=== WORK TO BE COMPLETED ===
Which of the lines below mention the word "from"? Pull each one out.

=== INFORMATION SUPPLIED ===
*** Begin section ***

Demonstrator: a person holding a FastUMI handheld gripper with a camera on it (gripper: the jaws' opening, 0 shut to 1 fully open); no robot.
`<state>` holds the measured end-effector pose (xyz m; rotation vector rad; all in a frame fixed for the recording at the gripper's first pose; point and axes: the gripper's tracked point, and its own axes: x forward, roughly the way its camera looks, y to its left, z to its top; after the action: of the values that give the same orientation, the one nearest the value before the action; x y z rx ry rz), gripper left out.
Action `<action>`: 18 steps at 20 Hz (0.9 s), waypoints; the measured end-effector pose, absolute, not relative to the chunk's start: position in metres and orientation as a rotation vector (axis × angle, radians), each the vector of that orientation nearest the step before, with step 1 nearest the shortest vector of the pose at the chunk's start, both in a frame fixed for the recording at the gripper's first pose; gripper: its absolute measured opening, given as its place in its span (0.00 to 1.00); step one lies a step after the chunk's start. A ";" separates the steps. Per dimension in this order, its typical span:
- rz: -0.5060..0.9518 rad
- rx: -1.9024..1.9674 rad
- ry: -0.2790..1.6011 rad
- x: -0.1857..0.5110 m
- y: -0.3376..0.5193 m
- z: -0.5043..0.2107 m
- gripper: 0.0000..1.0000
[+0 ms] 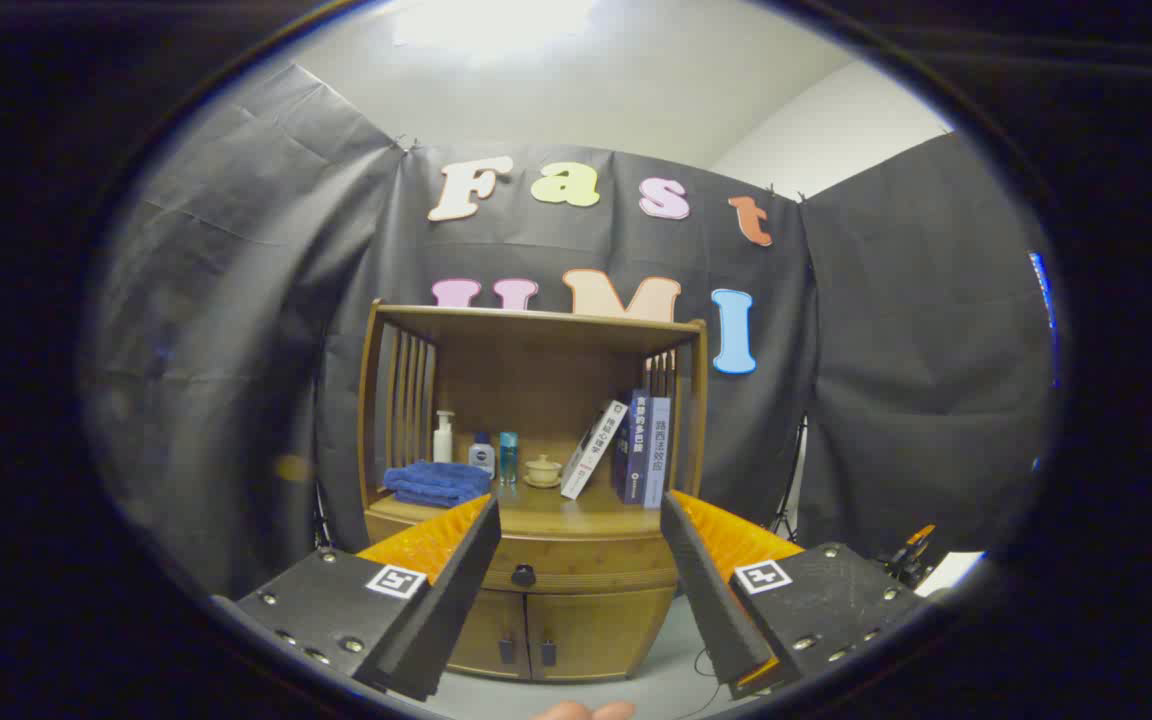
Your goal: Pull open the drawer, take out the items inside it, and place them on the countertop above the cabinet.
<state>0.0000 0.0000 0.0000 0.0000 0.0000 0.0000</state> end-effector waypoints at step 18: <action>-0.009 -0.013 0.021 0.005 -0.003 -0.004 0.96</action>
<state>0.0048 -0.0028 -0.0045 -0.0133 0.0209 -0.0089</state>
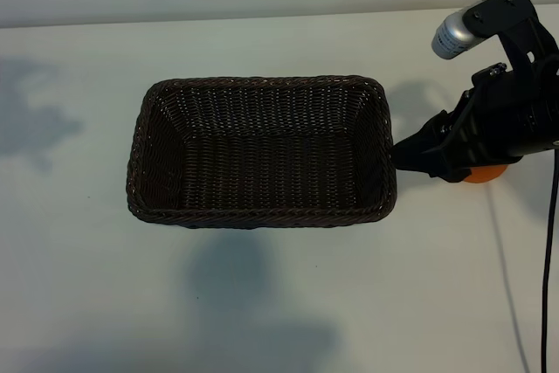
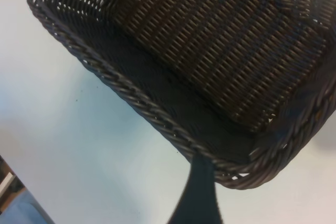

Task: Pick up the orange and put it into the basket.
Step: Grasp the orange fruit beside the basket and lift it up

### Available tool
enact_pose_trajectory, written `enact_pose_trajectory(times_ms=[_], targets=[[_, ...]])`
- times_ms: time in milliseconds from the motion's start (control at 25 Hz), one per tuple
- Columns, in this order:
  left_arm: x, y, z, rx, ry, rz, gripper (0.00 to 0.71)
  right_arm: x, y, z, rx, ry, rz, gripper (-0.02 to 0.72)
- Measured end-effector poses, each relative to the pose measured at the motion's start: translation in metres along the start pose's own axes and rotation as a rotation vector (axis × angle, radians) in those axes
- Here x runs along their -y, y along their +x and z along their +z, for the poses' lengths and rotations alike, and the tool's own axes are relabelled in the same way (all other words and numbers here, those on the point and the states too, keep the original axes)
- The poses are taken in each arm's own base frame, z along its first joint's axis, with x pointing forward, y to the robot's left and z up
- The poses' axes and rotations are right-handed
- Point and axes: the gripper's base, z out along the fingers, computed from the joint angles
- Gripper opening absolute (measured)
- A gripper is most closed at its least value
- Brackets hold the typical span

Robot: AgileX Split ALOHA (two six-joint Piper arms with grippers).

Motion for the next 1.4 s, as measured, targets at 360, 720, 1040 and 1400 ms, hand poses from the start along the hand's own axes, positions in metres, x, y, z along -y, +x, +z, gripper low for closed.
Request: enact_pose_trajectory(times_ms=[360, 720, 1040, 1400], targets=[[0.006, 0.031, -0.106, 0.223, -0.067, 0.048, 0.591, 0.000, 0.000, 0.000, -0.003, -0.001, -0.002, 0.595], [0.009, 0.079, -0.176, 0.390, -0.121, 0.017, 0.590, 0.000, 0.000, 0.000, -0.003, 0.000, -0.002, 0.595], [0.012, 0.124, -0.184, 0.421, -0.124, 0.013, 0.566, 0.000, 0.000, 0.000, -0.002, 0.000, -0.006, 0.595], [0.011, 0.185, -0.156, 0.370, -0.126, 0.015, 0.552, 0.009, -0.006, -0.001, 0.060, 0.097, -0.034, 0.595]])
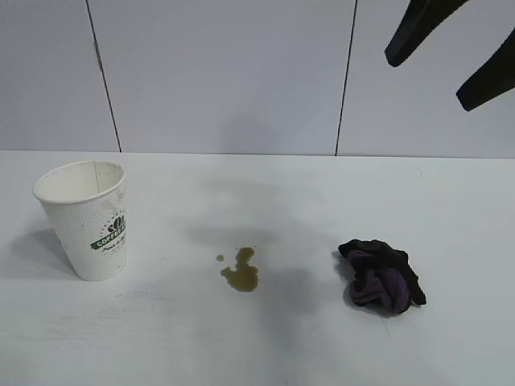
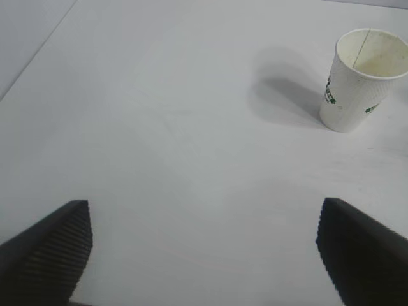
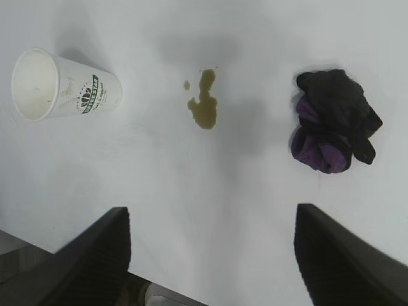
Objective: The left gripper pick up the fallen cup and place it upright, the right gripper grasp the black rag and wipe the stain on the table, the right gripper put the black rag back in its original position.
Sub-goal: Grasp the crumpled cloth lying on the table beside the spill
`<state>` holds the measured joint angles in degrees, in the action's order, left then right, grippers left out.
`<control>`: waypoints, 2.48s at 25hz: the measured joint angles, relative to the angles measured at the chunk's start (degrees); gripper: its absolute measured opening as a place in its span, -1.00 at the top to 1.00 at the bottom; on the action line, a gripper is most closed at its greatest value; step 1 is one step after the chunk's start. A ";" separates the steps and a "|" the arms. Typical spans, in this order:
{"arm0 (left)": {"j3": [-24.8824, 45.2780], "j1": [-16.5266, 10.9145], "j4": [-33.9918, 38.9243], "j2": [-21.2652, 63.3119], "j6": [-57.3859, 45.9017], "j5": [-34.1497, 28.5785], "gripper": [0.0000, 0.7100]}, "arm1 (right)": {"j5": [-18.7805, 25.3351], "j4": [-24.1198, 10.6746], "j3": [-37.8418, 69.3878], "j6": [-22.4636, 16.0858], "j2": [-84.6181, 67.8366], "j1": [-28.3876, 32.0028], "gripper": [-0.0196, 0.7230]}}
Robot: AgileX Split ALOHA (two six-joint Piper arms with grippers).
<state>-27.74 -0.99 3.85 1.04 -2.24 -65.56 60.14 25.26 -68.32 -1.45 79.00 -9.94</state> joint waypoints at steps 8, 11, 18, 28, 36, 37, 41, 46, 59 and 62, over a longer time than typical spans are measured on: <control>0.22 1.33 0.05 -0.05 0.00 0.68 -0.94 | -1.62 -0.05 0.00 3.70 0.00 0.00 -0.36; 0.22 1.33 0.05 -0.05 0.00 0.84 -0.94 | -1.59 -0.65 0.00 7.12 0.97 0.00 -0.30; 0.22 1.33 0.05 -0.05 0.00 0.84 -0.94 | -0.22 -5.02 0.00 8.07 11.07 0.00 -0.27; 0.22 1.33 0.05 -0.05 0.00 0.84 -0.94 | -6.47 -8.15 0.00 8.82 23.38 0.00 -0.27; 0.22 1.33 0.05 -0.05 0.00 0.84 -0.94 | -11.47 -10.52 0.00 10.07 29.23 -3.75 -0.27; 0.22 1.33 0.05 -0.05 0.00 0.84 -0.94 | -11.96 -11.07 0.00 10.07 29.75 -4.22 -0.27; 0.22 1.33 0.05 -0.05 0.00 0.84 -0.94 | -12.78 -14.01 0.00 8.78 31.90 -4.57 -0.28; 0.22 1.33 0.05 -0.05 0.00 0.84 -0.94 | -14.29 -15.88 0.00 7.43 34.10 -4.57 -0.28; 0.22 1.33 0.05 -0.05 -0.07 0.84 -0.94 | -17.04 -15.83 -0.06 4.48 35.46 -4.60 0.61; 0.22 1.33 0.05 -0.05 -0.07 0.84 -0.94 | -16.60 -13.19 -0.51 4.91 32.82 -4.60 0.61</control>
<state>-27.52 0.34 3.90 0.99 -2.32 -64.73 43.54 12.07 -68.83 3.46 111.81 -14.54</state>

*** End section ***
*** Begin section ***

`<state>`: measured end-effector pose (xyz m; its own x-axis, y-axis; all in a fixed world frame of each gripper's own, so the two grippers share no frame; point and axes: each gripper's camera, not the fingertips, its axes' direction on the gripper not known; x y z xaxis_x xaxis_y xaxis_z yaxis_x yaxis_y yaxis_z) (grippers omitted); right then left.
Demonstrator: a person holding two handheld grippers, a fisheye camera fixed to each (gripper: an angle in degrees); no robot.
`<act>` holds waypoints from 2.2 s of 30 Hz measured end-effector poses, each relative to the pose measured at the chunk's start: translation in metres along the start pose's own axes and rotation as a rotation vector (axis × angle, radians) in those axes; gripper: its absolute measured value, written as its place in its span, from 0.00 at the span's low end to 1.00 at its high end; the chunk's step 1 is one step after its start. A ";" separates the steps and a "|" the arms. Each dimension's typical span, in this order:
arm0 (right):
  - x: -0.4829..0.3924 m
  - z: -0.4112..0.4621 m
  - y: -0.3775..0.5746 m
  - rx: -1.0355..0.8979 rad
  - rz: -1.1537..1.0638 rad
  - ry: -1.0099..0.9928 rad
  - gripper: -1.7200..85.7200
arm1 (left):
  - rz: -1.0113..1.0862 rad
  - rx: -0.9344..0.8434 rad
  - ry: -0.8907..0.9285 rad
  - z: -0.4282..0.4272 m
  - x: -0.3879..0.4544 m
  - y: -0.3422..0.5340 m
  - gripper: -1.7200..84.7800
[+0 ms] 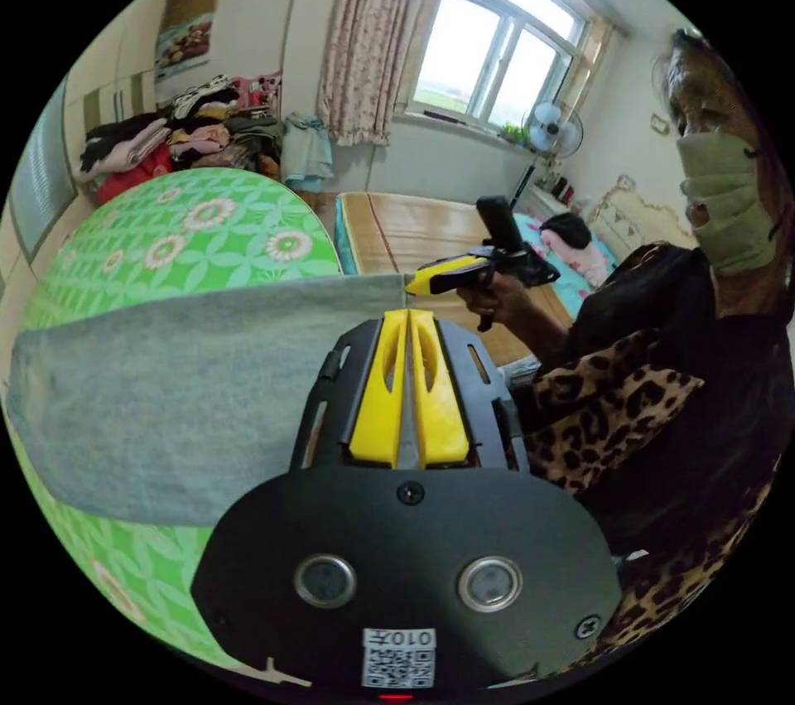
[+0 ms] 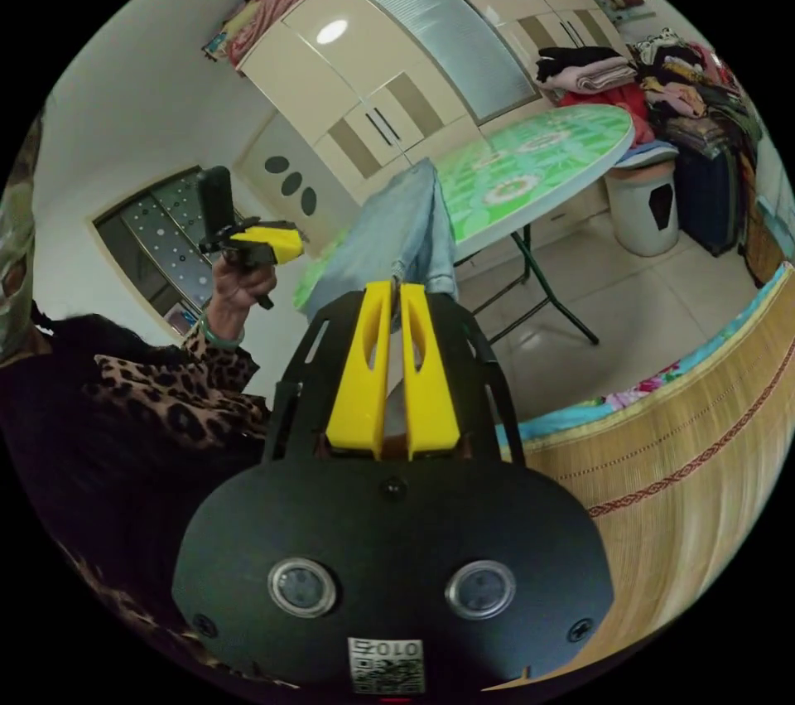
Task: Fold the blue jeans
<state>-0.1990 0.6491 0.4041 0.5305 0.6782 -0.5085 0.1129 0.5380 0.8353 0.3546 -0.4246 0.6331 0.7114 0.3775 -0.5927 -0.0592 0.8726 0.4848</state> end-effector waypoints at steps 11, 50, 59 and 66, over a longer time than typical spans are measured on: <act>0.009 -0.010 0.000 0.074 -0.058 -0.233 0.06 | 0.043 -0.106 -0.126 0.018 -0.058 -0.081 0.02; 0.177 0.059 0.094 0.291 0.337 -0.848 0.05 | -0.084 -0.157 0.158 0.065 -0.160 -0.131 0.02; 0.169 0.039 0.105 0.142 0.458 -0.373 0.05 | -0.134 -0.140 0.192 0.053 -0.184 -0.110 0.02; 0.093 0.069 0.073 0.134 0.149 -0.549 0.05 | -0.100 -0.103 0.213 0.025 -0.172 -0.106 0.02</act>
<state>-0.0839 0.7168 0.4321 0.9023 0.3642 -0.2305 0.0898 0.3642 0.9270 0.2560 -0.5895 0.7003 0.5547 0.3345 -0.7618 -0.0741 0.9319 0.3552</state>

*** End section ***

=== OUTPUT OF THE EXERCISE ===
- times_ms: time in milliseconds from the motion's start (control at 25 Hz), one per tuple
- Point and axes: the gripper's base, z out along the fingers, computed from the joint angles
Motion for the next 1.4 s, as measured, targets at 360, 720, 1040 and 1400 ms, hand poses from the start along the hand's own axes, positions in metres, x, y, z along -y, +x, +z, gripper low for closed.
`<act>` holds waypoints from 2.2 s of 30 Hz measured end-effector poses, each relative to the pose measured at the chunk's start: translation in metres along the start pose's own axes and rotation as a rotation vector (axis × angle, radians) in those axes; gripper: its absolute measured value, written as its place in its span, from 0.00 at the span's low end to 1.00 at its high end; the chunk's step 1 is one step after its start. A ";" separates the steps and a "|" the arms. Each dimension's typical span, in this order:

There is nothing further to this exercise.